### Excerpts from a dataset
_____
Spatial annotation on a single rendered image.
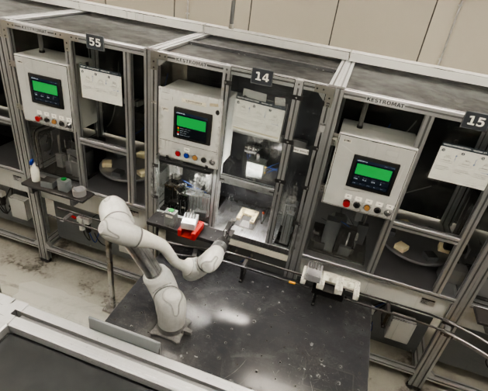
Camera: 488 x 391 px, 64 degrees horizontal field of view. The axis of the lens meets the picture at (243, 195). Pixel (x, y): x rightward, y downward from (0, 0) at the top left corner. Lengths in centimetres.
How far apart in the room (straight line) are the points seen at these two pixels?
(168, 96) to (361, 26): 371
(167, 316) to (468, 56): 485
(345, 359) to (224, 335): 70
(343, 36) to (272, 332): 425
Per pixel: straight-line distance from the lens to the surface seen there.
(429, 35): 578
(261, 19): 594
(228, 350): 236
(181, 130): 250
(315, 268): 259
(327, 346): 251
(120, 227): 187
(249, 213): 285
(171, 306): 222
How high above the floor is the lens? 256
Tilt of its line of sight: 31 degrees down
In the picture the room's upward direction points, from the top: 8 degrees clockwise
_____
### EXERCISE GOAL
All lines in the records that contain "lens" are to be copied and returned.

### ANSWER TO THIS EXERCISE
Camera: 488 x 391 px, 64 degrees horizontal field of view. The axis of the lens meets the picture at (243, 195). Pixel (x, y): x rightward, y downward from (0, 0) at the top left corner. Lengths in centimetres.
Per pixel: straight-line distance from the lens to the surface seen there.
How high above the floor is the lens? 256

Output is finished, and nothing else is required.